:: WORK TASK ::
Would you show every line from the records that holds "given"?
(DATA EXTRACT Opens)
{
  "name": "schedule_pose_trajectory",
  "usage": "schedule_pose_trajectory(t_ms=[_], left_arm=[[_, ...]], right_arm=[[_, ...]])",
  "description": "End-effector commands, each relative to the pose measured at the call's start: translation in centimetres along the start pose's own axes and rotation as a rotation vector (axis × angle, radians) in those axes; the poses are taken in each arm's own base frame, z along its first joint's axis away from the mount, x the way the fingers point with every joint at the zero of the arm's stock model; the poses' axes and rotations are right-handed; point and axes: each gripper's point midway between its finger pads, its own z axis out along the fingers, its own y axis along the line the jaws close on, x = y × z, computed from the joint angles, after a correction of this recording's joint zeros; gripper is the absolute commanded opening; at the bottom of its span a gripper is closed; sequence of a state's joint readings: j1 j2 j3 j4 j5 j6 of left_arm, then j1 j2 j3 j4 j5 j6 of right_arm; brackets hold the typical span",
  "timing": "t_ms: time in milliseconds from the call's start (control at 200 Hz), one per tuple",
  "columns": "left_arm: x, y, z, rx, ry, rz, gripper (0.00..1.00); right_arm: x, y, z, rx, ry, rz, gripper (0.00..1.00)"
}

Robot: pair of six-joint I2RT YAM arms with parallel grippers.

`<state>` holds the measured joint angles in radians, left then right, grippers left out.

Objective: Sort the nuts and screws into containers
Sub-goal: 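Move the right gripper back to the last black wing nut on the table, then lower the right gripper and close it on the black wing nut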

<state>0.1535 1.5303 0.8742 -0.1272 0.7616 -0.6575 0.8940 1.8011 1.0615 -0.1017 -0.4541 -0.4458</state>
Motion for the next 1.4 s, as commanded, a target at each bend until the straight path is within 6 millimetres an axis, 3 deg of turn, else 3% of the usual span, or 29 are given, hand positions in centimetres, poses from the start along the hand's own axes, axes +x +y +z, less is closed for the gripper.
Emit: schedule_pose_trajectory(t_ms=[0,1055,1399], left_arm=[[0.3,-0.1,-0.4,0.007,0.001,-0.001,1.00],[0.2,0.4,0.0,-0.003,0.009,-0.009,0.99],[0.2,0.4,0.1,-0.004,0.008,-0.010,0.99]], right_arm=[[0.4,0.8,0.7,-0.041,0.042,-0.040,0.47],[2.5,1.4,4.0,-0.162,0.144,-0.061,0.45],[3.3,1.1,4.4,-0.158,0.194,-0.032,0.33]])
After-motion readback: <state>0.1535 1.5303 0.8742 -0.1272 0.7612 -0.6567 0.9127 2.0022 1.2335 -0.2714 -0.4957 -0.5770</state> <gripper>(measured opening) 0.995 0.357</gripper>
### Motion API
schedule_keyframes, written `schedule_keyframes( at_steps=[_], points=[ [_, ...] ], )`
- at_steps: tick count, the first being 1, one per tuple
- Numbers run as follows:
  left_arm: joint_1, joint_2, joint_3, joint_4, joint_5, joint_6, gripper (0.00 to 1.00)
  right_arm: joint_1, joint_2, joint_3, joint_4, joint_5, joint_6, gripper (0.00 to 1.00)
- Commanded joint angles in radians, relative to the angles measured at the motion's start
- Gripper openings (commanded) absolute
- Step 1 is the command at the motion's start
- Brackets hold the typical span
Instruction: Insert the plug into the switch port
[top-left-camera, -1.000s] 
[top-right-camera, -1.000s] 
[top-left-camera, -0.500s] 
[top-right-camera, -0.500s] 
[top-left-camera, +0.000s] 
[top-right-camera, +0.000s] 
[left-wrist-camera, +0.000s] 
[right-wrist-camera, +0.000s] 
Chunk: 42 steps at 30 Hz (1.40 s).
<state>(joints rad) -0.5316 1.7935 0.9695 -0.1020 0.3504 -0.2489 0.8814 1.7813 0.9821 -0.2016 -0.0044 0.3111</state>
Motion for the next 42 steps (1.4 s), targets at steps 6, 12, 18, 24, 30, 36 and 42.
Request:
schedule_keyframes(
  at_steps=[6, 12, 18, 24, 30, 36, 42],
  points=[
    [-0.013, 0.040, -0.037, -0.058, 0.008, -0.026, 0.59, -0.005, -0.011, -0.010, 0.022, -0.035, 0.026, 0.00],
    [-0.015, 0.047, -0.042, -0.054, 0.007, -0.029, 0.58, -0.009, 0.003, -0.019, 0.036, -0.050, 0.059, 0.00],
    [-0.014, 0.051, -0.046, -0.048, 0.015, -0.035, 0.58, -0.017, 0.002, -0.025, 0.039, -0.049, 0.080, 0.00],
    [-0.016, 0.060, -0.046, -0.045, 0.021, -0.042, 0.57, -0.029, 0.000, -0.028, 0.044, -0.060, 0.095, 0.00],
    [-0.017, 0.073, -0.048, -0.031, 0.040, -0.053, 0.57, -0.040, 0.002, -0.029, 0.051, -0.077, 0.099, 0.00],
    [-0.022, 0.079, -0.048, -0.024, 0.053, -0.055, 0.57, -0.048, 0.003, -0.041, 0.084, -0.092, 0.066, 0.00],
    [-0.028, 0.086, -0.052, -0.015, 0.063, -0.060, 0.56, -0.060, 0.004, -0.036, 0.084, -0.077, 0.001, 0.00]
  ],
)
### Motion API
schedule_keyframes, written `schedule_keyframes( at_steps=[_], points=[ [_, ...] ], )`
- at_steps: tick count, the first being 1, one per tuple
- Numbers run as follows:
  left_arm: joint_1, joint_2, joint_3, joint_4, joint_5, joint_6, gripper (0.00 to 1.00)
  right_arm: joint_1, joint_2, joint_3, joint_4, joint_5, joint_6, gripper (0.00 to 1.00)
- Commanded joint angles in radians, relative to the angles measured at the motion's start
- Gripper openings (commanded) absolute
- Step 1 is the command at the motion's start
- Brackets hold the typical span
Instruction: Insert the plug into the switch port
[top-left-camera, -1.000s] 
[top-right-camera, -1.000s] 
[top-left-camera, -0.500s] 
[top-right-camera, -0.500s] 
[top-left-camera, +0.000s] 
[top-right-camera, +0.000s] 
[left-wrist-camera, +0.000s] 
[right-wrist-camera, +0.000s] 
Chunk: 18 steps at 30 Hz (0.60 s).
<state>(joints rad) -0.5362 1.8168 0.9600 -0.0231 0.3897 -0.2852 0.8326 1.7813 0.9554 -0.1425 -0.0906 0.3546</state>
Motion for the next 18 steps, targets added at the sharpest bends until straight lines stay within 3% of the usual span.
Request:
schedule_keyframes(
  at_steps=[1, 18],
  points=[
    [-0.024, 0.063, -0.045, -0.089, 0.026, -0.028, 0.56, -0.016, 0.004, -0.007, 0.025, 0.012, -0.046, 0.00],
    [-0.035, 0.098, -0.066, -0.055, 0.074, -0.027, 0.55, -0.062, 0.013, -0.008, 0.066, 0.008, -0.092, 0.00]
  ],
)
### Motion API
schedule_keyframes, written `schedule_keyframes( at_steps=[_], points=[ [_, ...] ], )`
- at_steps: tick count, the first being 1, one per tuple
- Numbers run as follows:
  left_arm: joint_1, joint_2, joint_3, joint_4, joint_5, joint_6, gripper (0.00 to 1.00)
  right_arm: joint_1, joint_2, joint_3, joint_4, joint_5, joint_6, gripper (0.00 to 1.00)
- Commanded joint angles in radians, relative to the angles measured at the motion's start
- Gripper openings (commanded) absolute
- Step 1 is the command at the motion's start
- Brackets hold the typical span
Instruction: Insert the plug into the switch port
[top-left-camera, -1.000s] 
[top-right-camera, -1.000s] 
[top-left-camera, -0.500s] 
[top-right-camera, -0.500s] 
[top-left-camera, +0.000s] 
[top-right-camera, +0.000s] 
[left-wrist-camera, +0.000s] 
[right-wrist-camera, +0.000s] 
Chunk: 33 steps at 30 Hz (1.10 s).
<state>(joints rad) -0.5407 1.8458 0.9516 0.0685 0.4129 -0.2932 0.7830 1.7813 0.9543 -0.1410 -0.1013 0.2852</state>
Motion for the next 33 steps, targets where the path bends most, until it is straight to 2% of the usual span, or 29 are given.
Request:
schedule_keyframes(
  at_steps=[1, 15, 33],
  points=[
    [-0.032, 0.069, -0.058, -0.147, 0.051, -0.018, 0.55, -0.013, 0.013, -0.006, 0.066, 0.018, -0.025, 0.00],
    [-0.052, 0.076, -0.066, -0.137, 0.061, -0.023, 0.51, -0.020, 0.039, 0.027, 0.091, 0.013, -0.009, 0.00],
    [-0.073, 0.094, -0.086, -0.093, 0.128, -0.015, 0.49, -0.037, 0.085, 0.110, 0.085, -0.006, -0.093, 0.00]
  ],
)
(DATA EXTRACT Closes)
:: EXERCISE SOLUTION ::
Motion for the next 1.4 s, as commanded, a target at each bend until the straight path is within 6 millimetres an axis, 3 deg of turn, else 3% of the usual span, or 29 are given, hand positions in centimetres, poses from the start along the hand's own axes, axes +x +y +z, less is closed for the gripper.
Motion for the next 33 steps, targets where the path bends most, until it is straight to 2% of the usual span, or 29 are given.

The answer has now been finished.